When it comes to what we wear, I’m all about camouflage. You can find these camo pants I’m currently loving here as well as a camo skirt I just added to my wishlist here. Creatively though, I don’t want to camouflage myself or be afraid of being seen. But the truth is that fear is something I struggle with daily, and I know lots of other creatives struggle with it as well.
Shop The Look
While visiting bookstores across the country, I had the opportunity to talk to many aspiring authors and other artists. In North Carolina, one writer admitted to me that the thought of people reading her work makes her want to throw up. She said that a friend has had her unpublished manuscript for three months and she’s felt sick the entire time. “I’m still barely eating,” she told me.
It can be terrifying to put your creative work out there for several reasons. In a lot of ways what you create feels like an extension of who you are and we all have an innate desire to be liked and to fit in; rejection of our work, can often feel like a personal rejection. As a society we also judge creative work AND we share that judgement with all of our friends and often blast it over social media.
This can be wonderful…when people like our work. But I’ve seen bloggers rip apart writers and other creatives whose work they don’t like, and while I haven’t personally experienced that yet, I know at some point in my career I will. If you put out enough work and it reaches enough people, there will be plenty who don’t like it.

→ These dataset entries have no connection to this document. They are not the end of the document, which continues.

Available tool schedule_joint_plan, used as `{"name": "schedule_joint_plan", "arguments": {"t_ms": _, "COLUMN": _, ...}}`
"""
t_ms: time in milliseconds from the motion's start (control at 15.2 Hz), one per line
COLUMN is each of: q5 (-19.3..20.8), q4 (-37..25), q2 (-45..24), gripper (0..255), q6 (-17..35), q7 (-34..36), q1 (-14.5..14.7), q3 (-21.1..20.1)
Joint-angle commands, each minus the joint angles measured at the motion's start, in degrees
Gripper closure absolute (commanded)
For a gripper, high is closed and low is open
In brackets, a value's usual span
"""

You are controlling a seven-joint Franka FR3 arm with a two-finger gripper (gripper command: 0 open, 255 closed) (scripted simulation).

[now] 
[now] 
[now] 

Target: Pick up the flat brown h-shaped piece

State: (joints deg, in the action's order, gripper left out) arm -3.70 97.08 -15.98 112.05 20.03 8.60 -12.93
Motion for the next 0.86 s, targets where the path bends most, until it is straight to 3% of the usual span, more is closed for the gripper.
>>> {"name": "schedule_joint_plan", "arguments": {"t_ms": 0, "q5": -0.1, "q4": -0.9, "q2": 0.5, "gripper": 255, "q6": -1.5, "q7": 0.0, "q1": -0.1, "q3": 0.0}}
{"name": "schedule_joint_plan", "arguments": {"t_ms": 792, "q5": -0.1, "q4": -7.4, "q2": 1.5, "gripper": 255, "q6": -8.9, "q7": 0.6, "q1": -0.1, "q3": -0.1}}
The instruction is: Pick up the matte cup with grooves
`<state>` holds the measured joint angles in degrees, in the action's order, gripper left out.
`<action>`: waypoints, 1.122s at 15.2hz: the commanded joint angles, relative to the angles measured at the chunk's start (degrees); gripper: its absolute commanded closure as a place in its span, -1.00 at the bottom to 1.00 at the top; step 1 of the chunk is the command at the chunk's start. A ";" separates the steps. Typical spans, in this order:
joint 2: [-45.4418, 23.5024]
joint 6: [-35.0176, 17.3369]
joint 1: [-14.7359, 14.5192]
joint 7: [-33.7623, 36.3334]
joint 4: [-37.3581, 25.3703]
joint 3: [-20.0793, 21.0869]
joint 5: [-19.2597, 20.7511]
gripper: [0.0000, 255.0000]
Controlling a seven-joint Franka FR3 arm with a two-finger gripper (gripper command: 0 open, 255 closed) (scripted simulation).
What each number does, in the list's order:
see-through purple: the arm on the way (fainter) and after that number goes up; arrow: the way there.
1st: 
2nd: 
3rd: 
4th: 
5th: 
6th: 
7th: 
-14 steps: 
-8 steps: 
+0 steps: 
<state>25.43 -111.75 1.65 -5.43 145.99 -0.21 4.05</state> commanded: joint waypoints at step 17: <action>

So what are we to do about this? Not put our work out there? I’m not going to lie, I’ve thought about this so many times over the course of my life.
Creating something is magical. Releasing it is vulnerable.

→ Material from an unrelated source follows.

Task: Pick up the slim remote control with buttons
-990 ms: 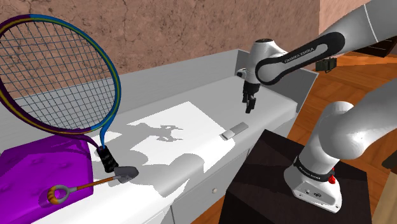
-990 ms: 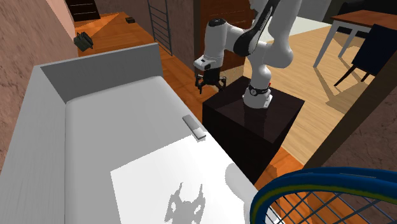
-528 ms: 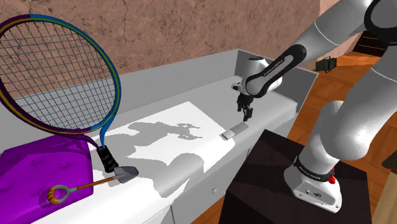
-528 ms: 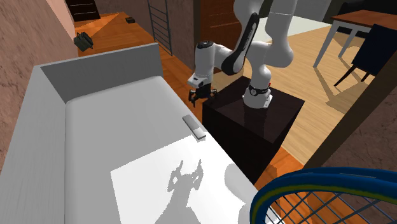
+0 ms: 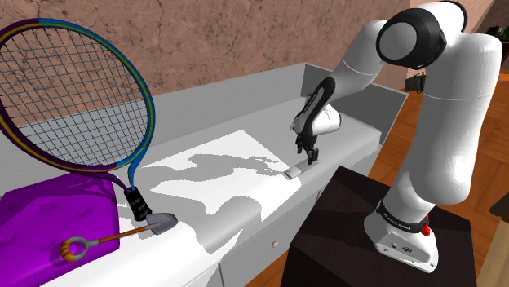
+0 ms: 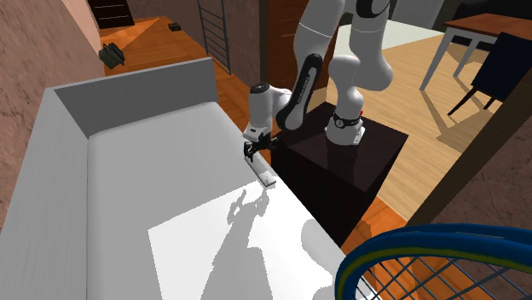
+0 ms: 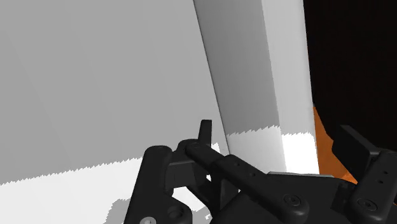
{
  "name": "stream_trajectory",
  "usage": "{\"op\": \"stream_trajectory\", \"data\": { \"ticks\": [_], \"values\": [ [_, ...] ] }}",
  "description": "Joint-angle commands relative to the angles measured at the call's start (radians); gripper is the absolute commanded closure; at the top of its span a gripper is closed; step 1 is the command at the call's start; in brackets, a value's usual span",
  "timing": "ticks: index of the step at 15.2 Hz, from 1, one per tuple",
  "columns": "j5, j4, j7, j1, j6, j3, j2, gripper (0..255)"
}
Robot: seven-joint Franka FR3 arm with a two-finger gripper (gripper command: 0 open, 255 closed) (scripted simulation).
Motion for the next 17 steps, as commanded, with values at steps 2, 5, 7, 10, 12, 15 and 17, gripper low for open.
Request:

And vulnerability is an uncomfortable feeling, even though it’s is one of the keys to happiness. (What a strange, paradoxical world, isn’t it?!)
Just the other month when Waiting at Hayden’s was about to be released, I thought about shelving it and living a life where I just created the work for my own enjoyment.

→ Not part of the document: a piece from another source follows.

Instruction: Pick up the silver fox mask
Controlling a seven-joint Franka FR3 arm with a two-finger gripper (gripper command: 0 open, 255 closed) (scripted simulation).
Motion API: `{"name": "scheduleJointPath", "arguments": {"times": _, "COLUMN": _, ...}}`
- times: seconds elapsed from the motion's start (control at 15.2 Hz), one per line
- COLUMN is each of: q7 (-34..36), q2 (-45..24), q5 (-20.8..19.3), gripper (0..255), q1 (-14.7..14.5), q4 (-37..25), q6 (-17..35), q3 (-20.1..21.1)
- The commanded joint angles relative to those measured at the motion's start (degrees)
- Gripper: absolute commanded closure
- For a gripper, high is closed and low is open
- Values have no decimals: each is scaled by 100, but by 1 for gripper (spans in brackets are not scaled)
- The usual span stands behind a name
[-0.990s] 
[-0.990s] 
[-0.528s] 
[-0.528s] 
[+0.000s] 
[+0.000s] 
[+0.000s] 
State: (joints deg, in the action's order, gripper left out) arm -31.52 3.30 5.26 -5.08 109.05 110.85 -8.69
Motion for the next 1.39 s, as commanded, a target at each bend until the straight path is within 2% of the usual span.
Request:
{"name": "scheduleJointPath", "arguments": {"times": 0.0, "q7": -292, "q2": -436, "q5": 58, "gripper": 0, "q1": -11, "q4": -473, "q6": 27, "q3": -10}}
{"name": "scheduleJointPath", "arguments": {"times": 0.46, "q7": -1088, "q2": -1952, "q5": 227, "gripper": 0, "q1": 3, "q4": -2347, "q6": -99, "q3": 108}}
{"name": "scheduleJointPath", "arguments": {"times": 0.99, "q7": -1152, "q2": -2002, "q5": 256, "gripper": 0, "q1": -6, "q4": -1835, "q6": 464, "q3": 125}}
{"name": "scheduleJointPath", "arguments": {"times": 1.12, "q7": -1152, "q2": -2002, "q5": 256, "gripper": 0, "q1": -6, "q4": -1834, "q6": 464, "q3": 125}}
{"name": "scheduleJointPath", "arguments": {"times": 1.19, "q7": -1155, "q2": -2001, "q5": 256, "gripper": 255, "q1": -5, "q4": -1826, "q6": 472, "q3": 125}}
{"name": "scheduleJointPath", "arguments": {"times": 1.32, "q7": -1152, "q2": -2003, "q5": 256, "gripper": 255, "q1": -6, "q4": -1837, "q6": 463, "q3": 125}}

There are days I still think this might be a good solution.
But then there are days where I think of how different my life would be if Liane Moriary, whose book Nine Perfect Strangers just hit shelves, or Emily Giffin, who recently published All We Ever Wanted had shelved their manuscripts because they were afraid of being torn apart. Those books wouldn’t have reached me. And I love their stories! I’ve been influenced by their stories. I’ve up and changed my life because of Nicholas Sparks’ books and because of screenwriter Nancy Meyers’ movies. How they lived their lives, affected the direction of mine. Because they weren’t afraid of being seen. Or maybe they were afraid, but they put their work out there anyway.
I have so much more respect for anyone who releases anything creatively at this stage in my life. I will never post a bad review, because I wish we lived in a world where people could express their creativity and if it wasn’t liked, it just wouldn’t rise to the top; it wouldn’t be made fun of or publicly shamed.
But that is the way it is. At least currently.
I’ve tried to work on changing myself. To be better at viewing the work as not an extension of who I am. But it is…sort of. I’m not sure I’ll ever get around that. And I don’t necessarily want to be a person with too thick of skin, because I want to remain sensitive. My sensitivity is part of how I’m able to tell stories. But I can change my focus. And I think as creatives that’s what we need to do. We can concentrate on the stories we’re telling, and remove our focus from how they’re received, unless of course, we’re using that knowledge to keep growing as storytellers.
The world needs stories! And if you’re reading this post, there’s probably something inside you that needs to tell them. I hope you camouflage your look, but not your voice, and continue to.